The Interledger Foundation has adopted OpenTelemetry (OTEL) to ensure compliance with a standardized framework that is compatible with a variety of tool suites. OTEL allows you to use your preferred tools for data analysis, while Rafiki is instrumented and observable through a standardized metrics format.

Telemetry Elastic Container Service (ECS) cluster

The Telemetry Replica service is hosted on AWS ECS Fargate and is configured for availability and load balancing of custom ADOT (AWS Distro for OpenTelemetry) Collector ECS tasks.

When you opt for telemetry, metrics are sent to our Telemetry service. To enable you to build your own telemetry solutions, instrumented Rafiki can send data to multiple endpoints. This allows for the integration of a local OTEL Collector container that can support custom requirements. Metrics communication is facilitated through gRPC.

OTEL SDK - Rafiki instrumentation

The OTEL SDK is integrated into Rafiki to create, collect, and export metrics. The SDK integrates seamlessly with the OTEL Collector.

Prometheus - AMP

The Interledger Foundation uses Amazon Managed Service for Prometheus (AMP) to collect data from the telemetry cluster.

Grafana - Grafana Cloud

Grafana Cloud is used for data visualization dashboards and offers multiple tools that extend Prometheus Promql.

Exchange rates

For telemetry purposes, all amounts collected by instrumented Rafiki should be converted to a base currency.

If an ASE does not provide the necessary exchange rate for a transaction, the telemetry solution still converts the amount to the base currency using external exchange rates. A Lambda function on AWS retrieves and stores the external exchange rates. The function is triggered by a daily CloudWatch event and stores the rates in a public S3 bucket. The S3 bucket does not have versioning, and the data is overwritten daily to further ensure privacy.

Instrumentation

Rafiki has the following metrics. All data points (counter increases) are exported to collection endpoints at a configurable interval. The default interval is 15 seconds.

MetricTypeDescriptionBehavior
transactions_totalCounterCount of funded outgoing transactionsIncreases by 1 for each successfully funded outgoing payment resource
packet_count_prepareCounterCount of ILP prepare packets that are sentIncreases by 1 for each prepare packet that’s sent
packet_count_fulfillCounterCount of ILP fulfill packetsIncreases by 1 for each fulfill packet that’s received
packet_count_rejectCounterCount of ILP reject packetsIncreases by 1 for each reject packet that’s received
packet_amount_fulfillCounterAmount sent through the networkIncreases by the amount sent in each ILP packet
transaction_fee_amountsCounterFee amount sent through networkIncreases by the amount sent minus the amount received for an outgoing payment
ilp_pay_time_msHistogramTime to complete an ILP paymentRecords the time taken to make an ILP payment

The current implementation only collects metrics on the SENDING side of a transaction. Metrics for external Open Payments transactions RECEIVED by a Rafiki instance in the network are not collected.

Privacy

Rafiki telemetry is designed with a strong emphasis on privacy. The system anonymizes user data and refrains from collecting identifiable information. Since transactions can originate from any user to a Rafiki instance, the privacy measures are implemented directly at the source (each Rafiki instance). This means that at the individual level, the data is already anonymous as single Rafiki instances service transactions for multiple users.

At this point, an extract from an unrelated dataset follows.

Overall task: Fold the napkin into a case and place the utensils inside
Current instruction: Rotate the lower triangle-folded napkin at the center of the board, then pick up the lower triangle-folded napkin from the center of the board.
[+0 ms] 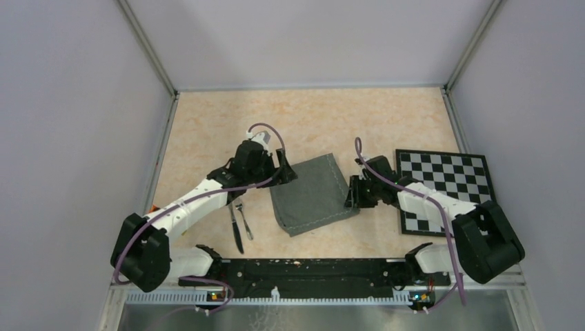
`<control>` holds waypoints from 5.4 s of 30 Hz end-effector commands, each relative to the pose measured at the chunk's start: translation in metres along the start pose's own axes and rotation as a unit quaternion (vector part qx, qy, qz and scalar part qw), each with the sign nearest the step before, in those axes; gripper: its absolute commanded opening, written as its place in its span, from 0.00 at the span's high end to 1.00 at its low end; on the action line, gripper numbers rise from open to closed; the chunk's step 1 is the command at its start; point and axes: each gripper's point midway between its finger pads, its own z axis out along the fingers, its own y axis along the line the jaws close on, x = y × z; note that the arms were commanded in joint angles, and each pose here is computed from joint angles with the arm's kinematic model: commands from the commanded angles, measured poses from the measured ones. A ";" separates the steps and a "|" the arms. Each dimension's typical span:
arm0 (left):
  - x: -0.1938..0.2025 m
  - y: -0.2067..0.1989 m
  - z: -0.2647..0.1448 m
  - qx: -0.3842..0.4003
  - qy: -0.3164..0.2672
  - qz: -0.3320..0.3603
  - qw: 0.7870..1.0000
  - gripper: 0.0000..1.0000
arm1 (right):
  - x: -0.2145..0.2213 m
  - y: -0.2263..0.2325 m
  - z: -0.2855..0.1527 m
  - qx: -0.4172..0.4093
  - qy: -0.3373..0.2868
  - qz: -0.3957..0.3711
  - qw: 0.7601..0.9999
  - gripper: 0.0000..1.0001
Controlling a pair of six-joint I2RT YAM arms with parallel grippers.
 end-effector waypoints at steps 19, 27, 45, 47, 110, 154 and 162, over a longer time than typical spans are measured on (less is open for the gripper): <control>0.020 0.105 0.038 -0.096 0.047 -0.113 0.988 0.21 | -0.012 -0.013 0.007 0.052 -0.036 -0.017 0.998 0.52; 0.031 0.115 0.054 -0.100 0.066 -0.115 0.986 0.30 | 0.001 -0.010 0.014 0.034 -0.019 -0.002 0.999 0.55; -0.031 0.057 0.131 0.007 0.103 -0.027 0.994 0.28 | 0.048 0.106 0.015 -0.157 0.016 -0.044 0.987 0.55; -0.045 0.059 0.123 -0.020 0.086 -0.003 0.996 0.23 | 0.033 0.102 0.007 -0.134 -0.002 -0.060 0.989 0.52; 0.029 0.143 0.061 -0.191 0.119 0.009 0.974 0.44 | 0.005 0.033 0.038 -0.068 -0.024 0.034 0.997 0.60; -0.052 0.112 -0.040 -0.023 -0.042 -0.103 0.994 0.12 | 0.085 0.194 0.045 0.021 0.058 -0.368 0.928 0.44; -0.050 0.112 -0.039 -0.017 -0.041 -0.098 0.994 0.12 | 0.095 0.174 0.065 0.057 0.078 -0.371 0.924 0.45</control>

Differential privacy and local differential privacy (LDP)

Differential privacy is a system for publicly sharing information about a dataset by describing the patterns of groups within the dataset while withholding information about individuals in the dataset. Local differential privacy (LDP) is a variant of differential privacy where noise is added to each individual’s data point before the data point is sent to the server. This ensures that the server never sees the actual data, providing a strong privacy guarantee.

Rounding technique and bucketing

Rafiki’s telemetry implementation uses a rounding technique that essentially aggregates multiple transactions into the same value, making them indistinguishable. This is achieved by dividing the transaction values into buckets and rounding the values to the nearest bucket.

The bucket size is calculated based on the raw transaction value. For lower value transactions, which are expected to occur more frequently, the bucket sizes are determined linearly for higher granularity. However, after a certain threshold, the bucket size calculation switches to a logarithmic function to ensure privacy for higher value transactions (which are less frequent but pose greater privacy concerns).

To handle outliers, a clipping technique is implemented, capping the buckets. Any value that exceeds a given threshold is placed in a single bucket. Conversely, any value that falls below a certain minimum is also placed in a single bucket. This ensures that both high and low outliers do not disproportionately affect the overall data, providing further privacy guarantees for these transactions.

Laplacian distribution

The Laplacian distribution is often used in differential privacy due to its double exponential decay property. This property ensures that a small change in the data will not significantly affect the probability distribution of the output, providing a strong privacy guarantee.

To achieve local differential privacy (LDP), noise is selected from the Laplacian distribution and added to the rounded values. The noise is generated based on a privacy parameter, which is calculated using the sensitivity of the function.

The sensitivity of a function in differential privacy is the maximum amount that any single observation can change the output of the function. In this case, the sensitivity is considered to be the maximum of the rounded value and the bucket size.

The privacy parameter is computed as one-tenth of the sensitivity. This parameter controls the trade-off between privacy and utility: a smaller privacy parameter means more privacy but less utility, and a larger privacy parameter means less privacy but more utility.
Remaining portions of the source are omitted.